Leverages blockchain

Koi Security researchers came across the wormed extension in OpenVSX when their risk engine flagged suspicious activity in an update of an extension called CodeJoy. a developer productivity tool with hundreds of downloads. However, version 1.8.3 introduced some suspicious behavioural changes. The source code included what looked like massive gap between lines that was actually malicious code encoded in unprintable Unicode characters that can’t be viewed in a code editor.

Worse, the malware uses the public Solana blockchain as a command and control infrastructure (C2) for its goal of hunting for login credentials, especially those for crypto wallets. The malware also reaches out to a Google Calendar event as a backup C2 mechanism.

The stolen NPM, GitHub, Git, and OpenVSX credentials also help the malware spread as a worm.

Finally, the malware injects a remote access trojan onto the workstations of victim developers, turning them into SOCKS proxy servers. The workstations can then be used to access an organization’s IT systems, becoming internal network access points, persistent backdoors, proxies for attacking other internal systems and data exfiltration channels.

Developers are ‘prime target’

Developers are a prime target for attacks these days, pointed out Johannes Ullrich, dean of research at the SANS Institute.
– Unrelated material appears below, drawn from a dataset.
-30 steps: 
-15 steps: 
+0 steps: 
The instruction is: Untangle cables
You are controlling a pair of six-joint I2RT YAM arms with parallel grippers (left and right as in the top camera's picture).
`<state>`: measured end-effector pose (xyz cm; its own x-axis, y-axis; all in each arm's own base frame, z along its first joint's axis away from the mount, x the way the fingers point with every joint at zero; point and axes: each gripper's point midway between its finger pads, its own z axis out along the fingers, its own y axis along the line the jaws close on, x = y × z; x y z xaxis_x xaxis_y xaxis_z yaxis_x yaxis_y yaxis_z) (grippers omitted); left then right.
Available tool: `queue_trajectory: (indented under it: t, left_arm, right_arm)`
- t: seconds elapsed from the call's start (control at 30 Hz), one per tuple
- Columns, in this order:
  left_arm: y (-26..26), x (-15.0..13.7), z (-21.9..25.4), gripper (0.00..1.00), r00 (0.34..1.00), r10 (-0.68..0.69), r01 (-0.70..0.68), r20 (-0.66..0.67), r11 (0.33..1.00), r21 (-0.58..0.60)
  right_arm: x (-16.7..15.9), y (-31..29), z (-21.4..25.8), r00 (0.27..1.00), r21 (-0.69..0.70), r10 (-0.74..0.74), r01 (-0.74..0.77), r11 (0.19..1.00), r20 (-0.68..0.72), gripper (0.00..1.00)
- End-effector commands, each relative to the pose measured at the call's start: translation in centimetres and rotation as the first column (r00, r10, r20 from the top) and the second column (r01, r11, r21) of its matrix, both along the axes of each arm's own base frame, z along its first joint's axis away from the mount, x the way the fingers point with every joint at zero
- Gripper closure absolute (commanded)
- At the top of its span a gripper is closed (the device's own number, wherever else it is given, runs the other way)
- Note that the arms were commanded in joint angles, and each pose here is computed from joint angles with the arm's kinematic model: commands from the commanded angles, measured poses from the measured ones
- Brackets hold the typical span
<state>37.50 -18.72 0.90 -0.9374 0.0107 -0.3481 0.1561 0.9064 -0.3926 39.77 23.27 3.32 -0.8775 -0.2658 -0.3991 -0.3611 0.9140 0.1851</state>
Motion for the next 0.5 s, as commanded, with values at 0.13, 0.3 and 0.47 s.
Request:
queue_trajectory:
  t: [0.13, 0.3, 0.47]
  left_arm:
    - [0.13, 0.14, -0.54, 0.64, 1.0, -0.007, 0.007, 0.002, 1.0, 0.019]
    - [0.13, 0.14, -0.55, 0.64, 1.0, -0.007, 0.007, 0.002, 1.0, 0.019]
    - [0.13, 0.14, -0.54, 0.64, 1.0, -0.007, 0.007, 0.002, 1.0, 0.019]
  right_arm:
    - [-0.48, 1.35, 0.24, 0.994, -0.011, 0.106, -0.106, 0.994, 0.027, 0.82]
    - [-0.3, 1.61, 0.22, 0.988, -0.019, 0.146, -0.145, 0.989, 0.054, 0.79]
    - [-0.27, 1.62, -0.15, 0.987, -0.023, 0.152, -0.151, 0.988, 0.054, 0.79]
What they often don’t realize is that any extension they install, even if it appears benign, has full access to their code and may make modifications without explicitly informing the developer.

CISOs must include developers in discussions about securing development tools, he advises. Limiting permitted tools is often counterproductive, as developers will identify workarounds to get work done. Security must cooperate with developers to assist them in using the tools they need securely, and any endpoint protection product needs to be tuned to support the unique usage patterns of developers.
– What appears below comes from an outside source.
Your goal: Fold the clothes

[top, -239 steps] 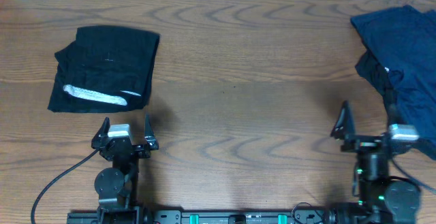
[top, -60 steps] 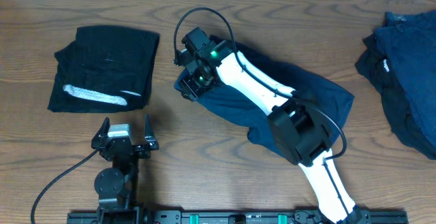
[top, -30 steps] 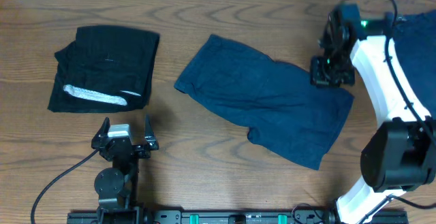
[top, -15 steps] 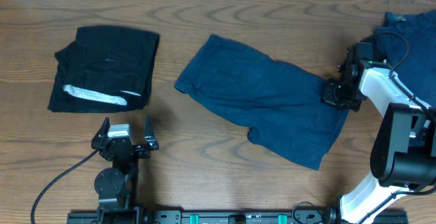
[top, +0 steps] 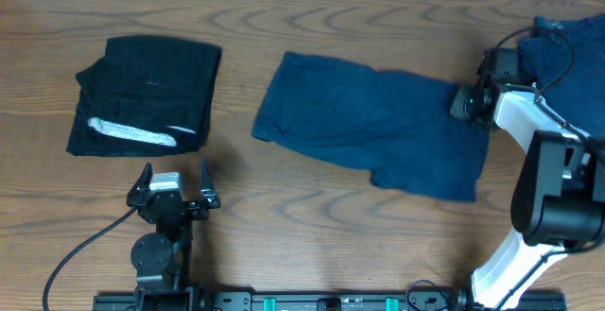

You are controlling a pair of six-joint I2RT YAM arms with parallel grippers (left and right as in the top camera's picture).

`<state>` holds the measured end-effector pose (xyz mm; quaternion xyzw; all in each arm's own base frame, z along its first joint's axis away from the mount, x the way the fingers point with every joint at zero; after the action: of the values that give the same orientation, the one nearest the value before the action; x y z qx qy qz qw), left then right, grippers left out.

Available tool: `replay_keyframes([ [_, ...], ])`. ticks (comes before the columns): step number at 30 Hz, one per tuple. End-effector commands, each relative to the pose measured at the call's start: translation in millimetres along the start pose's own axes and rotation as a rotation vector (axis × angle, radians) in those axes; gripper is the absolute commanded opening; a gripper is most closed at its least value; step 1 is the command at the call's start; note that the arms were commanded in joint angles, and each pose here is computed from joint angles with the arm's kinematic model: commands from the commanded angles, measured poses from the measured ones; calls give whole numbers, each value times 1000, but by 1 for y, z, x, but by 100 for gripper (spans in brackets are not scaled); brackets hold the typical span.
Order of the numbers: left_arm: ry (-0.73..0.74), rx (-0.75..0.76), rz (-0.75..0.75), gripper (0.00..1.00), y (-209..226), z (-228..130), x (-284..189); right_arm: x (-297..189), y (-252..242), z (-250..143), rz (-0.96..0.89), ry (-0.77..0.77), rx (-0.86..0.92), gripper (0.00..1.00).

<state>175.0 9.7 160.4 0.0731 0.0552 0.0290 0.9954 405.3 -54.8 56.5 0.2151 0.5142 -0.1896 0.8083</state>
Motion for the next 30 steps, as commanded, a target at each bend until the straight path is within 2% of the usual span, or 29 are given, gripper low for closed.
replay_keyframes([
  [1, 49, 15, 11, 98, 0, -13, 1, 60, -24, -45, -97, 115, -24, 1],
  [7, 49, 15, 11, 98, 0, -13, 1, 70, -9, -22, -21, -33, -61, 1],
  [13, 49, 15, 11, 98, 0, -13, 1, 48, 13, 4, 27, -122, -123, 1],
  [18, 49, 15, 11, 98, 0, -13, 1, -5, 37, 40, 80, -243, -193, 7],
  [22, 49, 15, 11, 98, 0, -13, 1, -71, 46, 63, 104, -294, -182, 10],
  [26, 49, 15, 11, 98, 0, -13, 1, -127, 43, 64, 108, -305, -179, 20],
  [30, 49, 15, 11, 98, 0, -13, 1, -154, 36, 55, 99, -286, -180, 30],
])
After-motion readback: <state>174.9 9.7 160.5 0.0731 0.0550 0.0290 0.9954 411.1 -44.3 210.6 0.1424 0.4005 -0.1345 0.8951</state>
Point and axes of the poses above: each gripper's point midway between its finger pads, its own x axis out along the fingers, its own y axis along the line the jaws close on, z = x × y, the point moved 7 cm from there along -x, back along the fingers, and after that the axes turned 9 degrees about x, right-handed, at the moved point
This isn’t just a supply-chain problem, said Will Baxter, field CISO at Team Cymru, it’s a new infrastructure layer merging cyber-crime tooling, blockchain resilience, and developer-tooling pivoting. Registry operators, threat researchers and blockchain-monitoring partners need to share intelligence and work together more closely to flag these hybrid attacks, he added.

More advice to CSOs

Janca says to lower the risk of supply chain attacks, security leaders and application security professionals should:

reduce attack surface whenever possible: Only install features and other software that they use, for instance, uninstall any VS Code extensions that are not used, and remove all unused dependencies from code;

monitor all employee workstations for anomalous behavior, with more focus on those who have privileged access, such as software developers.
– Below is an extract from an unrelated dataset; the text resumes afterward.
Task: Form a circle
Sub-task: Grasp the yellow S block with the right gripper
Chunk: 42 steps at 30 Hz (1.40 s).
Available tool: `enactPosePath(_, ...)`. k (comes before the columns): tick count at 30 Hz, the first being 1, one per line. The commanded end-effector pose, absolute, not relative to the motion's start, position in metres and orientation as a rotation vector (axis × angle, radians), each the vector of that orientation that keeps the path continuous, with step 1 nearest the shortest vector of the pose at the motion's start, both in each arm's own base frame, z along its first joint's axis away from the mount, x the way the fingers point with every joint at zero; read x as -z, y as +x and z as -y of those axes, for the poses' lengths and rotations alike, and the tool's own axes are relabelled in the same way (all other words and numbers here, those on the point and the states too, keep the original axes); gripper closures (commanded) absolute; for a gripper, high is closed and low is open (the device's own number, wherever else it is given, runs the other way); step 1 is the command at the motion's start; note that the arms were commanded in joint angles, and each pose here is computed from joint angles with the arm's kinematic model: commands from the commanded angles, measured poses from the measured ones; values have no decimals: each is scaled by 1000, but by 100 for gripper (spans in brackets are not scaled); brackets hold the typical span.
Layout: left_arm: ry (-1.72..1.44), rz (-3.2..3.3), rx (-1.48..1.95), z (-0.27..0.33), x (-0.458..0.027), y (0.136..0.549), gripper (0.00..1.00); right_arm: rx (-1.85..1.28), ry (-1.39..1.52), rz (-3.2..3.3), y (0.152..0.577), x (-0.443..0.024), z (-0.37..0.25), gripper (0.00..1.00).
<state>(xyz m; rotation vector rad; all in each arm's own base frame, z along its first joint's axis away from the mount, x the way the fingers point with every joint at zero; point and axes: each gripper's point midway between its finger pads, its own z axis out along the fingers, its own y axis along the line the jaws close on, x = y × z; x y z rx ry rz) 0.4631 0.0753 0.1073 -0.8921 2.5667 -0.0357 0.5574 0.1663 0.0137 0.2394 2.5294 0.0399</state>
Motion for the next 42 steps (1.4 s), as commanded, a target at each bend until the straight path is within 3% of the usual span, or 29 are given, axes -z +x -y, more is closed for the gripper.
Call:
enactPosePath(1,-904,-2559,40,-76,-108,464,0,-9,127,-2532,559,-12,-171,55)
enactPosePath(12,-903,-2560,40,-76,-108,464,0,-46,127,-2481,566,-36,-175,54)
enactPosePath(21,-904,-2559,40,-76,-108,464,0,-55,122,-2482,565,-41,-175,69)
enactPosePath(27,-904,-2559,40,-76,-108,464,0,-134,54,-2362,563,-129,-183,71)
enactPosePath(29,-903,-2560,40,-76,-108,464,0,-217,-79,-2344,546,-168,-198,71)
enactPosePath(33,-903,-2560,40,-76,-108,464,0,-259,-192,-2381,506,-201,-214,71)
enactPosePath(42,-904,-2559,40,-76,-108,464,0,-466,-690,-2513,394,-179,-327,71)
apply least privilege for identity and access management, especially for developer machines

implement a fast and efficient change management process that includes software supply chain changes;

train developers on secure coding, protecting their supply chain, and their role during incident response, to help prevent issues like this in the future or to respond faster and more gracefullyThere are various security scanning tools that can be used to reduce risk and catch issues before they become security incidents, such as extension scanners, secret scanners, supply chain security tooling (SCA and SBOM), and endpoint protection;

follow proper secret manage best practices, so that malicious packages like these cannot harvest credentials;

only approved repositories, marketplaces, etc. should be used in an organizations. Block all unknown or untrusted places for downloading code, packages, images, and extensions;

harden the entire software supply chain, not just third-party components and code. This includes regular updates and locking down access to the CI/CD, developer IDEs and workstations, artifacts, and more.

push governments to provide a solution to the very insecure open source software ecosystem that so many of us rely on. Or, give preference closed-source development languages and frameworks, though this, she admits, wouldn’t have helped in this case, as.Net is closed source but VS Code Marketplace is not.